▶ [Task prompt]
Once the line containing "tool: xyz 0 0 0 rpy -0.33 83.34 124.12" has been written out, stop; until then, restate each line of the entries below word for word from the first.

▶ [Source material]
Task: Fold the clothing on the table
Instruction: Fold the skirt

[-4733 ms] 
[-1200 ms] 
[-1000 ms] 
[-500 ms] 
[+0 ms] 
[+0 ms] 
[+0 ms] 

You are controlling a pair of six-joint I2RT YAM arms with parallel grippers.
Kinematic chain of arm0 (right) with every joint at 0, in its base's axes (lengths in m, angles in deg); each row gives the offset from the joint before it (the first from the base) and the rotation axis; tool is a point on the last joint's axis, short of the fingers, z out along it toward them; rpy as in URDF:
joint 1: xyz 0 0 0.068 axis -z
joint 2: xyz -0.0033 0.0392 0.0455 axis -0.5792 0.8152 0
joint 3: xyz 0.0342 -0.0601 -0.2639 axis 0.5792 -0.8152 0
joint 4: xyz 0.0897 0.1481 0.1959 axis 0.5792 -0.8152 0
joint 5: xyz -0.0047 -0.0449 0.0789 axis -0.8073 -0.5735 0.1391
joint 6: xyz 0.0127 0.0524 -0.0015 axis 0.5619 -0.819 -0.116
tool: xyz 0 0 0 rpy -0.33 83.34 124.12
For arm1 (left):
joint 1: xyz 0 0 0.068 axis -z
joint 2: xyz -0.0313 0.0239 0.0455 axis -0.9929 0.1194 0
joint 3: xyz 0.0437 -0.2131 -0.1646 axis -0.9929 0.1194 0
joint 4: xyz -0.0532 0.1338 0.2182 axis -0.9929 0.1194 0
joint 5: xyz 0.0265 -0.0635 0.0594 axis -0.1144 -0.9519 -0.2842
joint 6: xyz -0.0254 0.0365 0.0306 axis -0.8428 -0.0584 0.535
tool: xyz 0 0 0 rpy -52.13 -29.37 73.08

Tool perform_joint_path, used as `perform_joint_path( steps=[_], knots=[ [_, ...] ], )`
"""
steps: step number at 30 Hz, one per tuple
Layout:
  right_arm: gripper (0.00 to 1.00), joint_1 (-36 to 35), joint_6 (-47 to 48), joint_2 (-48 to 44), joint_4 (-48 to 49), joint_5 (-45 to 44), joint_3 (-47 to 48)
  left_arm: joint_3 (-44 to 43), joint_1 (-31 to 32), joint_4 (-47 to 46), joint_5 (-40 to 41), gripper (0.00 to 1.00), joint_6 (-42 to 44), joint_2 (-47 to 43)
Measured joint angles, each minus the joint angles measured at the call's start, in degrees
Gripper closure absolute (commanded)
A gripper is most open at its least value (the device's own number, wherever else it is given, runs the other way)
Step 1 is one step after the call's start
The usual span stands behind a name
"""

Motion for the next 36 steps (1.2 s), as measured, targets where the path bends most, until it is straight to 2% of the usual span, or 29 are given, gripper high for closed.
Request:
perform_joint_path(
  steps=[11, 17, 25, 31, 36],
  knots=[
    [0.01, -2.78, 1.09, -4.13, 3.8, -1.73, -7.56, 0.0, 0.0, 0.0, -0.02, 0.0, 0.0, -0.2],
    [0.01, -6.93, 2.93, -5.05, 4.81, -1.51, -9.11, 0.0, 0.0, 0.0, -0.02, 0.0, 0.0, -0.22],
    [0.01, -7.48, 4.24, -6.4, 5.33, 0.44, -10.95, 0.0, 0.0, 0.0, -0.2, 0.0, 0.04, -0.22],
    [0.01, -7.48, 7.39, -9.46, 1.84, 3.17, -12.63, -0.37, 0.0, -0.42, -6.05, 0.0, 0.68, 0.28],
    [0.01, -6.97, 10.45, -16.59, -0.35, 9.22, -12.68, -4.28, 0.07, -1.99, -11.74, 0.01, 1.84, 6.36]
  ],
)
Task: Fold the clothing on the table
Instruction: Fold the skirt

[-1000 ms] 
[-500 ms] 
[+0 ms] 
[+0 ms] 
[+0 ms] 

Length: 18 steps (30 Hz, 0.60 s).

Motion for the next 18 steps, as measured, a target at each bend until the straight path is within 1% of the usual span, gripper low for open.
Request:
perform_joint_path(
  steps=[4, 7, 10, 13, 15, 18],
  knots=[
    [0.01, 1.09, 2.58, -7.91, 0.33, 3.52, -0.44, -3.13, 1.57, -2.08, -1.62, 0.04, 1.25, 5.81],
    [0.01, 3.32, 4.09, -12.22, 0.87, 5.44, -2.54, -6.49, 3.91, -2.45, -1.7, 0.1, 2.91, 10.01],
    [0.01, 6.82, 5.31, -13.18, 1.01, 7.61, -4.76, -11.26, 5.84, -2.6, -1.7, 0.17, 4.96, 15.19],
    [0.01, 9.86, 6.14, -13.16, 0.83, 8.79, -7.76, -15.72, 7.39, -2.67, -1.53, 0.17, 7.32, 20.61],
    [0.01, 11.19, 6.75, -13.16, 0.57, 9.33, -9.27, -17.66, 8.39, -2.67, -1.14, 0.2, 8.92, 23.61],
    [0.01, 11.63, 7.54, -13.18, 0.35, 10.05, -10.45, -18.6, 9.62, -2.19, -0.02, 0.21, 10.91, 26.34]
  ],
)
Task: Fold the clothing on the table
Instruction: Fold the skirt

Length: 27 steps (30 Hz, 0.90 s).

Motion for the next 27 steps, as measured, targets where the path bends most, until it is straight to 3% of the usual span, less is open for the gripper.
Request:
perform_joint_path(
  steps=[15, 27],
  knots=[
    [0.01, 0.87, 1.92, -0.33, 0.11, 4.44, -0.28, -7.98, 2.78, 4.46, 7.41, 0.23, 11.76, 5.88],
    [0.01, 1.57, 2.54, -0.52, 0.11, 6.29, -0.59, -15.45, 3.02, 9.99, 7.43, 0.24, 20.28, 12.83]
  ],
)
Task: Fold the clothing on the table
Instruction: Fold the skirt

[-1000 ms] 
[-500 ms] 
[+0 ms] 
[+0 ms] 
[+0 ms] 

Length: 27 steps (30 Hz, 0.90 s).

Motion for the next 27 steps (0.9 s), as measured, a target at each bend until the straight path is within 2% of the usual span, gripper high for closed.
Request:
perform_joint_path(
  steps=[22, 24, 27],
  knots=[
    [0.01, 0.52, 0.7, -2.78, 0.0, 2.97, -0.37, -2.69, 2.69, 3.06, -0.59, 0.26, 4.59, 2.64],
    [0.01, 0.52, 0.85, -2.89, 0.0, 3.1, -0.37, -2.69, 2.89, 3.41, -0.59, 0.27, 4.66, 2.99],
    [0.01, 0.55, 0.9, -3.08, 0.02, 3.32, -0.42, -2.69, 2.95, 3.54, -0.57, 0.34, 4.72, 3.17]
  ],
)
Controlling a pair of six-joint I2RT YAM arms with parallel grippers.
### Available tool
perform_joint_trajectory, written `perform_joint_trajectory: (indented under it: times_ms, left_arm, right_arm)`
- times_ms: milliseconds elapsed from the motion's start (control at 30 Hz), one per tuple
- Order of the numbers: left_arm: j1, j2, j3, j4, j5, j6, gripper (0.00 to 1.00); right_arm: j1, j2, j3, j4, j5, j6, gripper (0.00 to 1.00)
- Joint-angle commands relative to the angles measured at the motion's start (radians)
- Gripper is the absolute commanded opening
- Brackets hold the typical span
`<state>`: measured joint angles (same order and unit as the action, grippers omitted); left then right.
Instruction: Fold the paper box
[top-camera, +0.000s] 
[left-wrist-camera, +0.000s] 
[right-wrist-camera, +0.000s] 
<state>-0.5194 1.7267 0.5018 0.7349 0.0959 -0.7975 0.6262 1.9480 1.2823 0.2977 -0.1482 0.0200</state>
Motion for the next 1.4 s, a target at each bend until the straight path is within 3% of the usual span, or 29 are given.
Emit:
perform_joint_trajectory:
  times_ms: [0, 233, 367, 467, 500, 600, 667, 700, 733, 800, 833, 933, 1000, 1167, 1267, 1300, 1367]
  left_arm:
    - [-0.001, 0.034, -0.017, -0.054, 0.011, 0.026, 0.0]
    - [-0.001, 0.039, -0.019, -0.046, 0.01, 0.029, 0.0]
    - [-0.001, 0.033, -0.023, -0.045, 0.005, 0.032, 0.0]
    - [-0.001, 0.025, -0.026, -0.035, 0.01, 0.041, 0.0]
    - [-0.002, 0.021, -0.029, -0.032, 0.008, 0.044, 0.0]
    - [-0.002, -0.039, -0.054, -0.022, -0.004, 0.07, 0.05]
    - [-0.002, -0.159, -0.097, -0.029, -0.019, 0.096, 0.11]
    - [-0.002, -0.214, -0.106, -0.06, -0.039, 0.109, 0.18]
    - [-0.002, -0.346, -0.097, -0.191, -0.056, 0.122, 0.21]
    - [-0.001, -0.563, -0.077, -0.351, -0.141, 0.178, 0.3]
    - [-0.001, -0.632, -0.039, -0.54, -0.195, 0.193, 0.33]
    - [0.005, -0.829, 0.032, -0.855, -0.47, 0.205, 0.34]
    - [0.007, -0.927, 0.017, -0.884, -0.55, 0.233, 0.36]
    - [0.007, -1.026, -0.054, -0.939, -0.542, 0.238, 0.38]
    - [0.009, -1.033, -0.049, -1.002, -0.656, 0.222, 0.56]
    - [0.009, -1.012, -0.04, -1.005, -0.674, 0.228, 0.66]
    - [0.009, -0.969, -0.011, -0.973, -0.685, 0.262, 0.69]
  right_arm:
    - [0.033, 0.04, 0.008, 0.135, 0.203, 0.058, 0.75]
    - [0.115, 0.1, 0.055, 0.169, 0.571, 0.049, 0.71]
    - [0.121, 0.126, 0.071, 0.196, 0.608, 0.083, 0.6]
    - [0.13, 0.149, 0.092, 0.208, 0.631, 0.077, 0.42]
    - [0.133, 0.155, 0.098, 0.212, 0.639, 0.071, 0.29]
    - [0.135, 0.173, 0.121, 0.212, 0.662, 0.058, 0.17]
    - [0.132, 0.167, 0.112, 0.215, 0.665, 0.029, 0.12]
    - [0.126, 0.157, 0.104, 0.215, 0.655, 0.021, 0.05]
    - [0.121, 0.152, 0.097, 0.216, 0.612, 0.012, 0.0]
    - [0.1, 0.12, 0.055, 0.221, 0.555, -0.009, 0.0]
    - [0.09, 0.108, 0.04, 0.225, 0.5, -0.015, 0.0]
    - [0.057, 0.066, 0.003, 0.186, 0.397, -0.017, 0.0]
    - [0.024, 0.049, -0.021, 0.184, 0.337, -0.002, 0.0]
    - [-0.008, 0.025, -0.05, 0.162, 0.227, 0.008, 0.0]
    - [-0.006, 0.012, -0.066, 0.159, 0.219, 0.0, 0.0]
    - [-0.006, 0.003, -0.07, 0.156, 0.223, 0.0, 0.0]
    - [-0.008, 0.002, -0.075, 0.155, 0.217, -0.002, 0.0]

▶ [Completed exercise]
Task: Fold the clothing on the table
Instruction: Fold the skirt

[-4733 ms] 
[-1200 ms] 
[-1000 ms] 
[-500 ms] 
[+0 ms] 
[+0 ms] 
[+0 ms] 

You are controlling a pair of six-joint I2RT YAM arms with parallel grippers.
Kinematic chain of arm0 (right) with every joint at 0, in its base's axes (lengths in m, angles in deg); each row gives the offset from the joint before it (the first from the base) and the rotation axis; tool is a point on the last joint's axis, short of the fingers, z out along it toward them; rpy as in URDF:
joint 1: xyz 0 0 0.068 axis -z
joint 2: xyz -0.0033 0.0392 0.0455 axis -0.5792 0.8152 0
joint 3: xyz 0.0342 -0.0601 -0.2639 axis 0.5792 -0.8152 0
joint 4: xyz 0.0897 0.1481 0.1959 axis 0.5792 -0.8152 0
joint 5: xyz -0.0047 -0.0449 0.0789 axis -0.8073 -0.5735 0.1391
joint 6: xyz 0.0127 0.0524 -0.0015 axis 0.5619 -0.819 -0.116
tool: xyz 0 0 0 rpy -0.33 83.34 124.12

What needed an answer now has one.